El valor de decir que sí

Todos estos personajes fueron primero tan vulgares como nosotros. Y nosotros podríamos ser tan grandes como ellos.

Pero no hay que ir muy lejos a buscar la aventura romántica. Esa aventura pasa todos los días ante nuestras puertas, y nos invita. Es Dios que pasa. Hay que decir siempre “¡Sí!”, con valentía. No decir nunca “¡No!” al bello impulso.

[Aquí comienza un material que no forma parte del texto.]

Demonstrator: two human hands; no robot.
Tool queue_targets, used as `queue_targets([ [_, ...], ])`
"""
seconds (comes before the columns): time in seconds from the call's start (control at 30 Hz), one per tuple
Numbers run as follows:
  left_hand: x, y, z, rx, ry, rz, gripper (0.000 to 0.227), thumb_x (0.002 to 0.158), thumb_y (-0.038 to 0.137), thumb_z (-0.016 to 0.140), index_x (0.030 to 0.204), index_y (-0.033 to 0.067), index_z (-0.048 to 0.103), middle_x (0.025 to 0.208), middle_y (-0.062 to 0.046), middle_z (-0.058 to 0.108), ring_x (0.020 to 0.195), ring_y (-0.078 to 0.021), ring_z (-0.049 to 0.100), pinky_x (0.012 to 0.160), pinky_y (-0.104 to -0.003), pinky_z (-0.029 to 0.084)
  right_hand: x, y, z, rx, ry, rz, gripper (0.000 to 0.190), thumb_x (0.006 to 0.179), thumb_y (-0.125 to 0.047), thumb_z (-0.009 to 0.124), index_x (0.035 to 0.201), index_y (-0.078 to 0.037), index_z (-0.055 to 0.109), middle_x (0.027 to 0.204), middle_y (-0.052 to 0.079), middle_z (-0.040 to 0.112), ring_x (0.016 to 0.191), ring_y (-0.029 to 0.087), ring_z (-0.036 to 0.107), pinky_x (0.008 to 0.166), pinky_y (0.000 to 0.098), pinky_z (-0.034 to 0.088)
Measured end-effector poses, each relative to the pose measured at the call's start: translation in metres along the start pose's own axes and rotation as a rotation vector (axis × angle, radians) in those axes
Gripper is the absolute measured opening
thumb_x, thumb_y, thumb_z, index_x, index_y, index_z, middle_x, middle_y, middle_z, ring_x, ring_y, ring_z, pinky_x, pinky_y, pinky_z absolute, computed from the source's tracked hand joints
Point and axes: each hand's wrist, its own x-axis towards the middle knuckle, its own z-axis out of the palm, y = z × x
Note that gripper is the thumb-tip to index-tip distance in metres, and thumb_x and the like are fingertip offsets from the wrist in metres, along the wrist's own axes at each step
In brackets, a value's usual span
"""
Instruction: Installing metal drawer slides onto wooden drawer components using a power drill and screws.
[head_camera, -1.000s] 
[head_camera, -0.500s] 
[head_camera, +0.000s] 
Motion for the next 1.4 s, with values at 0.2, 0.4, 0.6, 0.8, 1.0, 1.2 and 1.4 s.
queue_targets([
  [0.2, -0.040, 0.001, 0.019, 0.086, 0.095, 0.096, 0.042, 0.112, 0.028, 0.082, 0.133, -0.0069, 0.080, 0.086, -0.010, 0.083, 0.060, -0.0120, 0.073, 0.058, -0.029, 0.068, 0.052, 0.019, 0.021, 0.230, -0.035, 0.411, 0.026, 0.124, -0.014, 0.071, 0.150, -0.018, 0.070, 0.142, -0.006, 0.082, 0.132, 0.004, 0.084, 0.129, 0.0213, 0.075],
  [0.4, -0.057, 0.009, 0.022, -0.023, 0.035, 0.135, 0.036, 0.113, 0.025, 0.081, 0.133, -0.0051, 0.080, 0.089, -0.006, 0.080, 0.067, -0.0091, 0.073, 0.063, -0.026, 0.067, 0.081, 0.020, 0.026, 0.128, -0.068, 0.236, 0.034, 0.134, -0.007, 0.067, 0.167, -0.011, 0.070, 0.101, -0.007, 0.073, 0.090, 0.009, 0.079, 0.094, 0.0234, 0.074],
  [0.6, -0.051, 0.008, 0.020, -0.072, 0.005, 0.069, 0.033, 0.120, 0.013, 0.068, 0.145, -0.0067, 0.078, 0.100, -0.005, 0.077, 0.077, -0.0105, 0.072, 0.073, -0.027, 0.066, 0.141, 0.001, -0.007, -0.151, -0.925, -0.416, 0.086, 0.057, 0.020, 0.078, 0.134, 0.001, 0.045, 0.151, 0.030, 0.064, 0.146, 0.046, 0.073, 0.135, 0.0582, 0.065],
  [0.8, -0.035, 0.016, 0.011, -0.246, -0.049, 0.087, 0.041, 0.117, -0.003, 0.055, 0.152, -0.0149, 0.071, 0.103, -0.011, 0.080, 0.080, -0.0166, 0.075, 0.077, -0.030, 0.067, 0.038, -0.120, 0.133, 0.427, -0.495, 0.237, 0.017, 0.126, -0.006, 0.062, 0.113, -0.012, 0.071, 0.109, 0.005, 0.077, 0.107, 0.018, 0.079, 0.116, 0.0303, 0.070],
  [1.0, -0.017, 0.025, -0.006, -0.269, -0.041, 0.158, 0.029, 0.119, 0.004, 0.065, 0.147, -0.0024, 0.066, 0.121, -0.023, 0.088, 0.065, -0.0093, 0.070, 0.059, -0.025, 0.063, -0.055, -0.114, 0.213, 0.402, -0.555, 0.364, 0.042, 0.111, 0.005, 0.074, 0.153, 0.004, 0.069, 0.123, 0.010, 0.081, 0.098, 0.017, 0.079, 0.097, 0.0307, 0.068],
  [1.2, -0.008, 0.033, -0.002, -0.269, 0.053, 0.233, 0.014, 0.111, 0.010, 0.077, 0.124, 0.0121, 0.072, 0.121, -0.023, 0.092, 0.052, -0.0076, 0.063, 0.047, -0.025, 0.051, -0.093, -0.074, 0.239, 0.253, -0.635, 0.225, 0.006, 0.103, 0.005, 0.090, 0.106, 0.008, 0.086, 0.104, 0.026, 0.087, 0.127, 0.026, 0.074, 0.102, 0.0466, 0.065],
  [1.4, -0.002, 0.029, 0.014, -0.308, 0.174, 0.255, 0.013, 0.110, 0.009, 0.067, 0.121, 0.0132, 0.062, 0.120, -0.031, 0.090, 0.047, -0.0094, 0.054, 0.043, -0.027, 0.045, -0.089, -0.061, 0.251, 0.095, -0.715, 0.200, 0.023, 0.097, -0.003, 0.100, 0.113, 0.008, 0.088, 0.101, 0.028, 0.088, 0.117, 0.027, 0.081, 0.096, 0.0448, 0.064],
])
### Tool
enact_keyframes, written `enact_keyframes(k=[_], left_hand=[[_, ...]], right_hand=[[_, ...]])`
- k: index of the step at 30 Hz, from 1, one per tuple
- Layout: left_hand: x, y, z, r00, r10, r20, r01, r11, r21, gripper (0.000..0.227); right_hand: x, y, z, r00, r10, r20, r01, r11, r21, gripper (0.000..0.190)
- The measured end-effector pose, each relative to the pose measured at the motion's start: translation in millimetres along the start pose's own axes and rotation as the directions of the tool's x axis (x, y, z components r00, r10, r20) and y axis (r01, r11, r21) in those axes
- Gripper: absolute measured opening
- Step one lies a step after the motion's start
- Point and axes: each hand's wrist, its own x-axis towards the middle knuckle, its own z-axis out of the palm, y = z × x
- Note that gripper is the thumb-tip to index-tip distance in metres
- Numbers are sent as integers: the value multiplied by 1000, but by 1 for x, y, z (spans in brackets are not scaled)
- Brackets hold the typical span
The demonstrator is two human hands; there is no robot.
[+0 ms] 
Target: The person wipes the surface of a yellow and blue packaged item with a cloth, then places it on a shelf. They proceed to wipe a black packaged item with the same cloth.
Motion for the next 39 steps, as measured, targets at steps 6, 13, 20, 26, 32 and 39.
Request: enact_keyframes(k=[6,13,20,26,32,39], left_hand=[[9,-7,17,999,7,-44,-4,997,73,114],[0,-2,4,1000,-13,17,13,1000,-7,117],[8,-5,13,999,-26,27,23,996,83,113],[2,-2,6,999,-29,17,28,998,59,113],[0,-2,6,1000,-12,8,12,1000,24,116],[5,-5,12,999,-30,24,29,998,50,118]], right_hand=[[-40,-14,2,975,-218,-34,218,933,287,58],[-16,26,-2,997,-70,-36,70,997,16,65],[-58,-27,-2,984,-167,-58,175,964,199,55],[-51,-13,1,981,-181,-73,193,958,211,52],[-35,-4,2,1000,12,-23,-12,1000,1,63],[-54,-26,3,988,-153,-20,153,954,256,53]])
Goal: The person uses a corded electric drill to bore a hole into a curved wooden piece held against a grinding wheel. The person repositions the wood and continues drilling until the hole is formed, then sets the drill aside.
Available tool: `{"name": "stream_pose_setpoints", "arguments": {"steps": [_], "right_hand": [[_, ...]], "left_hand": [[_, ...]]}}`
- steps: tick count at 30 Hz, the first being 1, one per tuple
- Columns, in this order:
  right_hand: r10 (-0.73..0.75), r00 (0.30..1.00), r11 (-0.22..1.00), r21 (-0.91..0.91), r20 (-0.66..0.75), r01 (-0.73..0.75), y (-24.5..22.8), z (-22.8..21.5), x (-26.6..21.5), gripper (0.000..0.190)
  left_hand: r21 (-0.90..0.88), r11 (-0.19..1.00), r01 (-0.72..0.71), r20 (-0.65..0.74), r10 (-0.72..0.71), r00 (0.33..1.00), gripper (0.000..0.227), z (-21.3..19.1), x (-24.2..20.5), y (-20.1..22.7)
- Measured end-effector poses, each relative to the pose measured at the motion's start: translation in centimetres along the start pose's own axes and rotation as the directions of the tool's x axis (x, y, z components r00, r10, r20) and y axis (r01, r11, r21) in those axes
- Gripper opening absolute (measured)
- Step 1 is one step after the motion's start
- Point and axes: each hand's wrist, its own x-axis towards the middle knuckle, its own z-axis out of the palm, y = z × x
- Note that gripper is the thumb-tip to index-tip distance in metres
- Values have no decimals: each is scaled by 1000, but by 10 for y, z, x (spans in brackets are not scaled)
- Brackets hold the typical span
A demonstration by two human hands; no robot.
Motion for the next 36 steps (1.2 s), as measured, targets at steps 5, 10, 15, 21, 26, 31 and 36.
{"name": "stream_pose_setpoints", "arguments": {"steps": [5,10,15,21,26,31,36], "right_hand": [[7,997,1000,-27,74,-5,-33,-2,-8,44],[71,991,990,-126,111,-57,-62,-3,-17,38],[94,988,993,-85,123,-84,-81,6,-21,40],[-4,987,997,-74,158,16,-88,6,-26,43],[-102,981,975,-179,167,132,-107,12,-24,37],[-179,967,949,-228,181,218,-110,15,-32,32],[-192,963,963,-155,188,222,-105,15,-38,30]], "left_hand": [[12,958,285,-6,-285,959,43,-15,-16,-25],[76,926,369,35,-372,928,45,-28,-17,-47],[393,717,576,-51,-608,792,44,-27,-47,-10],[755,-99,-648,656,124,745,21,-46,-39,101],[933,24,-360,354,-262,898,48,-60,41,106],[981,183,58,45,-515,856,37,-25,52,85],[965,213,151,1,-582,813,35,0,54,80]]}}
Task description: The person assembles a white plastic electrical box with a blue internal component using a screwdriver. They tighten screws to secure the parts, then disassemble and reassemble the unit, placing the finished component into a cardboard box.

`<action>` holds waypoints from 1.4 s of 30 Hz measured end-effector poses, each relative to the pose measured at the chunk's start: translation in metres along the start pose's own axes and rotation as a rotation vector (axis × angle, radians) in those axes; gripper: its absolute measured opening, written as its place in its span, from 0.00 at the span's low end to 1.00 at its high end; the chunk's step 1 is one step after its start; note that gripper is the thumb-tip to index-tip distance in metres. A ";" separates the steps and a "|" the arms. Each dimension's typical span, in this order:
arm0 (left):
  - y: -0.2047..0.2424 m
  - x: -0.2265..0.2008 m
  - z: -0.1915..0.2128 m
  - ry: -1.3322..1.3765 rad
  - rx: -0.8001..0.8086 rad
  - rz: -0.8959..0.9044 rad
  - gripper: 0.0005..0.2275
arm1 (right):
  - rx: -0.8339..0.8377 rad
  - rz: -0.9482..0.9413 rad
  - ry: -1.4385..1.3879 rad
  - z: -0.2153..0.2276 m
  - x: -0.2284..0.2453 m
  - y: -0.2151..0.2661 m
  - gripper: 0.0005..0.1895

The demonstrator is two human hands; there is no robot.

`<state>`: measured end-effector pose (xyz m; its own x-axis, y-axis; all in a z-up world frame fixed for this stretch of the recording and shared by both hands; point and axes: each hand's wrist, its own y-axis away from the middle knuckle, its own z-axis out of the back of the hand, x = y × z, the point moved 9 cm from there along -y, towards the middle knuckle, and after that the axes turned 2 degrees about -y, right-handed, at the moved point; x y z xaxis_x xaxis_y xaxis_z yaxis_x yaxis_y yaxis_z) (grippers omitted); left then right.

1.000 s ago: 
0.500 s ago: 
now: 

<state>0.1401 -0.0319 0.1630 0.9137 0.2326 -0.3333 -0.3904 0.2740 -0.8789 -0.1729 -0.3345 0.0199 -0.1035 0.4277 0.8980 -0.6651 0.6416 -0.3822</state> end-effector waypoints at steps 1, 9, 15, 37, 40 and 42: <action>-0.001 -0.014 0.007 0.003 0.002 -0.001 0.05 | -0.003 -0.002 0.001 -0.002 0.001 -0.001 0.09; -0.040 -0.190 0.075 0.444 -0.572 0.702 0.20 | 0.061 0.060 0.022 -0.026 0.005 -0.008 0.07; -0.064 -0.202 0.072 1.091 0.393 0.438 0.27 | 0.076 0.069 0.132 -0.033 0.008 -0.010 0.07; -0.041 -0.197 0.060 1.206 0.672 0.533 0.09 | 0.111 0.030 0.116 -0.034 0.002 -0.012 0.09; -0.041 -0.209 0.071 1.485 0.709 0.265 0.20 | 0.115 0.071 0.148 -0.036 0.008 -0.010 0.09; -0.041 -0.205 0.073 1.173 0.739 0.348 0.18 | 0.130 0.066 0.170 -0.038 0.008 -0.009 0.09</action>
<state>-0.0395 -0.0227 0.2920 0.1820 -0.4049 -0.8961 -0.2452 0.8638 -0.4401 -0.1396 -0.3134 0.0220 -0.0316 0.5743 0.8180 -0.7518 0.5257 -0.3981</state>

Cada noche nos quedaremos asombrados de las cosas que hicimos, de las que no nos creíamos capaces. Y descubriremos que hay potencialidades inmensas dentro de nosotros mismos. Tal vez sean sólo pequeños actos heroicos, mas, ¿hay algo heroico que sea pequeño? Habrá dejado de ser insignificante nuestra existencia. Y aun, por encima de todo, cuando muramos, habremos cumplido con la vocación humana, con la misión para la que nacimos: la de haber dejado, igual que los héroes del romanticismo, un poco mejor el mundo de cómo lo encontramos.